> Work to be completed
In the listing below, which lines contain the string "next"? Copy them all.

§

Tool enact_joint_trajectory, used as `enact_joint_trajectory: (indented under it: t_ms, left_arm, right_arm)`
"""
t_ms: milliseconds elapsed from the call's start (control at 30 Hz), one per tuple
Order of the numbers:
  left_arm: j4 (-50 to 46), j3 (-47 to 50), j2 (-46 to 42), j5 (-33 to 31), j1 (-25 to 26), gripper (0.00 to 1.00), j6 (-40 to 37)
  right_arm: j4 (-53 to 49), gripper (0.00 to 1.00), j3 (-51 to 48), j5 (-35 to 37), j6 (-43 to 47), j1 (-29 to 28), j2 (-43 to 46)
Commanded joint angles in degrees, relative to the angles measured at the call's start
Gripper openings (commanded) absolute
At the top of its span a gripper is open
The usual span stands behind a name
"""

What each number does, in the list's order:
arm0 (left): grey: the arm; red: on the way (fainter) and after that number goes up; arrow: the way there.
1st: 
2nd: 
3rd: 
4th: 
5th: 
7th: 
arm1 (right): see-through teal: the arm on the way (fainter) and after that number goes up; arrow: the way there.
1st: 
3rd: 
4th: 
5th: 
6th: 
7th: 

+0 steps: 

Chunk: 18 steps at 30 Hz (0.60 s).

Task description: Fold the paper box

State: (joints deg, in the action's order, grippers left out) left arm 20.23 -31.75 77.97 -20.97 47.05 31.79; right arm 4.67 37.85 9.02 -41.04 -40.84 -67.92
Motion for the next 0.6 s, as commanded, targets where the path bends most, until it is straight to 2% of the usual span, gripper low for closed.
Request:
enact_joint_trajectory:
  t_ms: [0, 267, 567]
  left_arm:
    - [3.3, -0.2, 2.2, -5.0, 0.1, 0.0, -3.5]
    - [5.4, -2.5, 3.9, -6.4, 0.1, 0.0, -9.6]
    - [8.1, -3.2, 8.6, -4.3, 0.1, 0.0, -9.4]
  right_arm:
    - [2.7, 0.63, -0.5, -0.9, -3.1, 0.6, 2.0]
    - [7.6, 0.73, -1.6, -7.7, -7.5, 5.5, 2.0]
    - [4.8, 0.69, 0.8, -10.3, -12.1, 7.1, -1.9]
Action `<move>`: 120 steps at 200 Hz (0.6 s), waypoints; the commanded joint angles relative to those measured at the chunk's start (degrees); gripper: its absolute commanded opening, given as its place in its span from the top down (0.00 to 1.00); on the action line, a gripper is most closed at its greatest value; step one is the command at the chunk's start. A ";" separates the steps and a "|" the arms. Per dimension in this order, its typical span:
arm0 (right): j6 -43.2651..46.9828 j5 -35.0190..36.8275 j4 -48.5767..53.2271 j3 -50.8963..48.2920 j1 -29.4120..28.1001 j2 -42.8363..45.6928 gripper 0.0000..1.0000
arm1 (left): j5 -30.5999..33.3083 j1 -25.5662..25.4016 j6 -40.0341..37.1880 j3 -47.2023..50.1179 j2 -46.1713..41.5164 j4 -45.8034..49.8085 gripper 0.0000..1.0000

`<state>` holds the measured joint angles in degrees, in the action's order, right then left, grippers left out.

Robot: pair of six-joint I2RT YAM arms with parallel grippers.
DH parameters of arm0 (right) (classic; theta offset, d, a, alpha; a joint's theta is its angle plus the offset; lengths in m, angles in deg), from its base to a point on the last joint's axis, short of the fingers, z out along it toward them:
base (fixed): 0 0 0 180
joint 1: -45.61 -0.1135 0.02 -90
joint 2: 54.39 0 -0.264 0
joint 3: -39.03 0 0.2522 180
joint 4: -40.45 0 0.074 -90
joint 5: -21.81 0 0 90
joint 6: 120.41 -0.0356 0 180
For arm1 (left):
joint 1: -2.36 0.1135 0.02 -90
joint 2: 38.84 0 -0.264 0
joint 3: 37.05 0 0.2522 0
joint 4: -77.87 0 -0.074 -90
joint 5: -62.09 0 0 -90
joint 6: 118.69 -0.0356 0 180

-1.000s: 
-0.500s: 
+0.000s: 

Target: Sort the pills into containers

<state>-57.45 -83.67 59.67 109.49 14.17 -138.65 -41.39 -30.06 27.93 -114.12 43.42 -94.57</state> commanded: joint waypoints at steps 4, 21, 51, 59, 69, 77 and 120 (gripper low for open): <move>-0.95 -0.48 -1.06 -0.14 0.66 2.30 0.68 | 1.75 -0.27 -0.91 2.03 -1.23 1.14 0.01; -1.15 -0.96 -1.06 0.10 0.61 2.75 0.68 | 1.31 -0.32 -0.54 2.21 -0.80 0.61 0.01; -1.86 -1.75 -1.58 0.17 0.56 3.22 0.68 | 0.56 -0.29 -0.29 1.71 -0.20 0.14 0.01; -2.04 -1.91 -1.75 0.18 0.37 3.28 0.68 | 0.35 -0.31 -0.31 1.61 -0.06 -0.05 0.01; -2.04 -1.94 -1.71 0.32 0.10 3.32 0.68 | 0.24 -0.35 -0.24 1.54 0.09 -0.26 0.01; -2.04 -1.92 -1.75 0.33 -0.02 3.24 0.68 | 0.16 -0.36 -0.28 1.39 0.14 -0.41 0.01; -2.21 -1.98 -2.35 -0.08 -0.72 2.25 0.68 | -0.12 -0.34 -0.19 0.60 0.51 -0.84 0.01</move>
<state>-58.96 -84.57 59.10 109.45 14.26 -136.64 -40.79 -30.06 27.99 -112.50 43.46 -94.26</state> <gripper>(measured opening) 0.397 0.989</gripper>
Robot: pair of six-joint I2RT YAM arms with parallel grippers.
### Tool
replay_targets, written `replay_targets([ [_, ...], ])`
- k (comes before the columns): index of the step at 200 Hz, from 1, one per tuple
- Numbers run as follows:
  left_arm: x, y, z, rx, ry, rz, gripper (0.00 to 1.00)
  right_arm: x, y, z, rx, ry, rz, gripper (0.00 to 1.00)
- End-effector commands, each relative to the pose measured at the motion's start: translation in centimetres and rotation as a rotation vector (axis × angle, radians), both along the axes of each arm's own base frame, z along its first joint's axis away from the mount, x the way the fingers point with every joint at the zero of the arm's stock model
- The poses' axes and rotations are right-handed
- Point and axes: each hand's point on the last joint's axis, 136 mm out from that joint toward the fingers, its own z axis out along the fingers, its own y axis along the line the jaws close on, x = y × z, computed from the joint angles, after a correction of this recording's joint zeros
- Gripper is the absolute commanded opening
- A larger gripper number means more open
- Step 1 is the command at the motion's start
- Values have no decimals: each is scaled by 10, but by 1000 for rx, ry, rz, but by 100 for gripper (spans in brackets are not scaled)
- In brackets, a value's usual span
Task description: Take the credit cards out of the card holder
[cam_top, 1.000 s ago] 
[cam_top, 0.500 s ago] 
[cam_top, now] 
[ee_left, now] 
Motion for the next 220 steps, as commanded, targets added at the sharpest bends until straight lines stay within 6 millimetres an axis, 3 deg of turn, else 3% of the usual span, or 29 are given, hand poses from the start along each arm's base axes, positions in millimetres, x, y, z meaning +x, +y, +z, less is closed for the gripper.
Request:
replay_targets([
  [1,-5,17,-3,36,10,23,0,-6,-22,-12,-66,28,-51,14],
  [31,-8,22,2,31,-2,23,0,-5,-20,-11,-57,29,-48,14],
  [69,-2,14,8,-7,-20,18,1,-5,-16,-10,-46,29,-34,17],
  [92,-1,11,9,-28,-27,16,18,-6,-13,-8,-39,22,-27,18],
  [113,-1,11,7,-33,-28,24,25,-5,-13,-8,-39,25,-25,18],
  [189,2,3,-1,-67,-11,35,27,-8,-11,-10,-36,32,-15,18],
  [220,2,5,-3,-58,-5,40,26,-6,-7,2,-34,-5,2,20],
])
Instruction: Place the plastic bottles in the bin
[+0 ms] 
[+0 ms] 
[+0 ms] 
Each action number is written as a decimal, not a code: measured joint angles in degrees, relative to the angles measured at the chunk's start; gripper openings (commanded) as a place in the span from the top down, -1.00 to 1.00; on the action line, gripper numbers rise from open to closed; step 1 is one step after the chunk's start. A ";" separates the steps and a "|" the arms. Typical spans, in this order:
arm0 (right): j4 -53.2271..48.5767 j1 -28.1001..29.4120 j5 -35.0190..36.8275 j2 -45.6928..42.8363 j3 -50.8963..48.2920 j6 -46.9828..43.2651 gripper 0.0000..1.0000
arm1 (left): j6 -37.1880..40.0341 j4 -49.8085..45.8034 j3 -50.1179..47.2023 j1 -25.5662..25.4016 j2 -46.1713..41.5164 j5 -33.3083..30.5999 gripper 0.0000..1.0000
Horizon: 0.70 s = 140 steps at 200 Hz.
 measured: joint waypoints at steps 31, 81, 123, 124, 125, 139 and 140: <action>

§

> Exercise response
Motion for the next 0.6 s, as commanded, targets where the path bends most, until it is straight to 2% of the usual span, gripper low for closed.
Motion for the next 220 steps, as commanded, targets added at the sharpest bends until straight lines stay within 6 millimetres an axis, 3 deg of turn, else 3% of the usual span, or 29 are given, hand poses from the start along each arm's base axes, positions in millimetres, x, y, z meaning +x, +y, +z, less is closed for the gripper.

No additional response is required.